Getting Big Return From Big Data

Q&A with Shaun Connolly, Hortonworks’ VP of Corporate Strategy

Founded in 2011, Hortonworks provides the Hortonworks Data Platform, built on Apache Hadoop and architected for the enterprise. With the Hadoop ecosystem expanding rapidly, Hortonworks’ Shaun Connolly recently discussed how Hadoop and related technologies are growing and being used, as well as the factors for a successful deployment.

In your view, how far along is Hadoop deployment in the enterprise?

Shaun Connolly: We are seeing a clear change from a discussion of technology feature/function to a discussion of high-value use cases across every industry, and that is usually indicative of an early majority type of adoption curve. At Hadoop Summit, we discussed two separate data points that support that view. Tom DelVecchio, founder of Enterprise Technology Research, surveys about 700 CIOs on a quarterly basis and his research shows that Hadoop is the top area of expected IT spending across the 25 major sectors he covers. Gartner also recently published numbers on Hadoop adoption at about 26%, with another 11% expected in the coming year.

If a company has not yet deployed Hadoop at this point, why should it consider doing so now?

SC: It really is about the fact that we are in the midst of a sea change of sorts in the world of data management. We talk about this concept of a new data paradigm which includes Internet of Things data as well as social, clickstream, geolocation, and other new data types that are in addition to the more structured data types that have traditionally powered ERP, CRM, supply chain systems—the transactional systems in the enterprise. The existing systems aren’t equipped for this new world of data and the tsunami of data. And so, a new data architecture has emerged in which Hadoop plays a key role because it is able to store and process the full fidelity of data for a much longer period of years due to its cost structure and its technical architecture. 

We can dovetail that fact with where we are in the adoption curve, and a lot of the transformational use cases being represented across all the major industries.
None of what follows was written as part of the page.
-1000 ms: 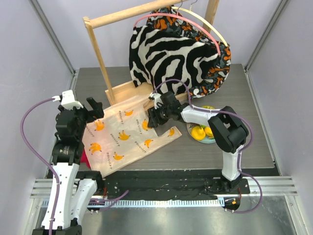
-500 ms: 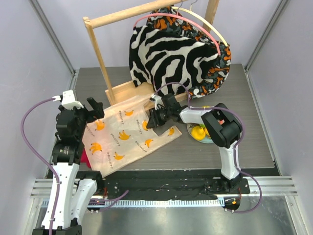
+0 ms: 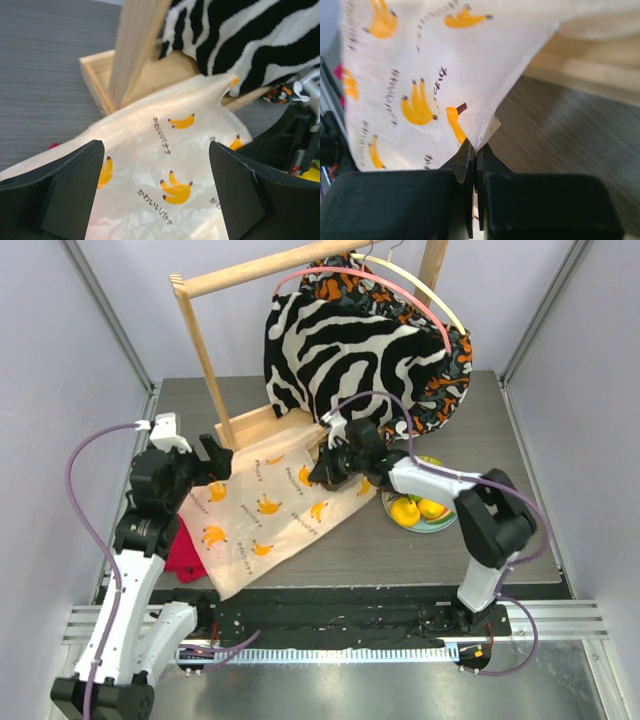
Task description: Place the fruits into the plastic bag
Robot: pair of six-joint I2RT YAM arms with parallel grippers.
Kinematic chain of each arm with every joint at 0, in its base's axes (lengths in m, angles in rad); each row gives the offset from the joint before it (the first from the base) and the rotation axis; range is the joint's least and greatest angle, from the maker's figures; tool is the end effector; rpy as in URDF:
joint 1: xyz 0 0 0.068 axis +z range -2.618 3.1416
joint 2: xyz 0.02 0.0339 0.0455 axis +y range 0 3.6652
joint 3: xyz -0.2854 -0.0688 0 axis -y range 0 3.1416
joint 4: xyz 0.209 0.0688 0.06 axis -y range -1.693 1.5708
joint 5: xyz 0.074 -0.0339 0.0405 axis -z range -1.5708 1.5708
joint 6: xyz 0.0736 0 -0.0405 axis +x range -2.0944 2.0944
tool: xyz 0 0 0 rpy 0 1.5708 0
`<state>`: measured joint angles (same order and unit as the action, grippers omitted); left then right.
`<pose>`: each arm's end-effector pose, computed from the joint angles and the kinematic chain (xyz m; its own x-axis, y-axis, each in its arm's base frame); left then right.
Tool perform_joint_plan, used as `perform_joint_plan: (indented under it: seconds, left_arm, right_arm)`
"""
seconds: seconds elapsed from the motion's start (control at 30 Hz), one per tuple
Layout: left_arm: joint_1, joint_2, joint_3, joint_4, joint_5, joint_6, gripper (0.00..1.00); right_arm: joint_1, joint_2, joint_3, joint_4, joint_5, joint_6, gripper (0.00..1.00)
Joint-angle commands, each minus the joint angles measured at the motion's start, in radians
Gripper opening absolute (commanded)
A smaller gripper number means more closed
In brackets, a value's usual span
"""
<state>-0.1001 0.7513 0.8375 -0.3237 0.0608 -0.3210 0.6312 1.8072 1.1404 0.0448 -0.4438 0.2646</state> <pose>0.1566 -0.0202 0.3514 -0.2722 -0.2892 -0.9178 0.0766 0.9442 -0.3202 0.3062 0.2629 0.2270 -0.6671 -0.1950 -0.7190 -0.6633 0.5949 0.4540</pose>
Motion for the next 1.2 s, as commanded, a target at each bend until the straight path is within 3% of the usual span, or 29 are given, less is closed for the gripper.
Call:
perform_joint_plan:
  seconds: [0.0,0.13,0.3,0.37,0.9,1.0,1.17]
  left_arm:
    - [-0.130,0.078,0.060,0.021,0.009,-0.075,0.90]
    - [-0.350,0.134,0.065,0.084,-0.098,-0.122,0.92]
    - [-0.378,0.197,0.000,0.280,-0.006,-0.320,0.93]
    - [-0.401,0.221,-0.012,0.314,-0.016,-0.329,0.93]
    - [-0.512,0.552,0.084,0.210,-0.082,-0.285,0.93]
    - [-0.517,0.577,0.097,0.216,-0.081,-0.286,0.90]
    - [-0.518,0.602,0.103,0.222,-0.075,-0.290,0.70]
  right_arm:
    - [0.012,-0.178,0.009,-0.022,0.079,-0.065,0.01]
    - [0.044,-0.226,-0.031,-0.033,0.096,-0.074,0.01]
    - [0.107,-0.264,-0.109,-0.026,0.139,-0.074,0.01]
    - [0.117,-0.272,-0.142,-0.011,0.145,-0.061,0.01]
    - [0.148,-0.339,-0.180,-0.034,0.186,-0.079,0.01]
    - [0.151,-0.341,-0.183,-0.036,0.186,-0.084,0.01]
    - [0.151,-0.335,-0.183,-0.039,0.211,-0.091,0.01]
The retail sector is able to transition from mass branding to individualized experiences that are real time. The financial sector is able to move from daily risk analysis to real-time trade surveillance that saves millions from a risk and fraud perspective. And healthcare is moving from mass treatment to personalized delivery. When you map those transformational use cases into the question of why a company should consider deploying Hadoop, fundamental to the answer is that each industry is being impacted by a new data architecture with Hadoop as part of that equation.

What are the barriers to Hadoop adoption that companies are grappling with?

SC: The biggest barrier is figuring out which use cases to start with. At Hadoop Summit we had about 75 presentations from end users sharing use cases, so the pace of use cases is a dramatic uptick from last year. You need a lot of those stories with people saying, “I wasn’t able to do this before and now I am able to do this with these new data sources joined, aggregated, and analyzed with my existing data sources in ways that I have not been able to do before.”

Early on, many of the use cases started as purely a cost optimization play. Hadoop’s cost, with respect to some of the other more traditional data management platforms, is, at times 10x to 100x cheaper. The point is that Hadoop unlocks some advanced analytics use cases, predictive use cases, data discovery and exploration use cases that were not able to be done before. That is one barrier to adoption—the need to demystify those use cases.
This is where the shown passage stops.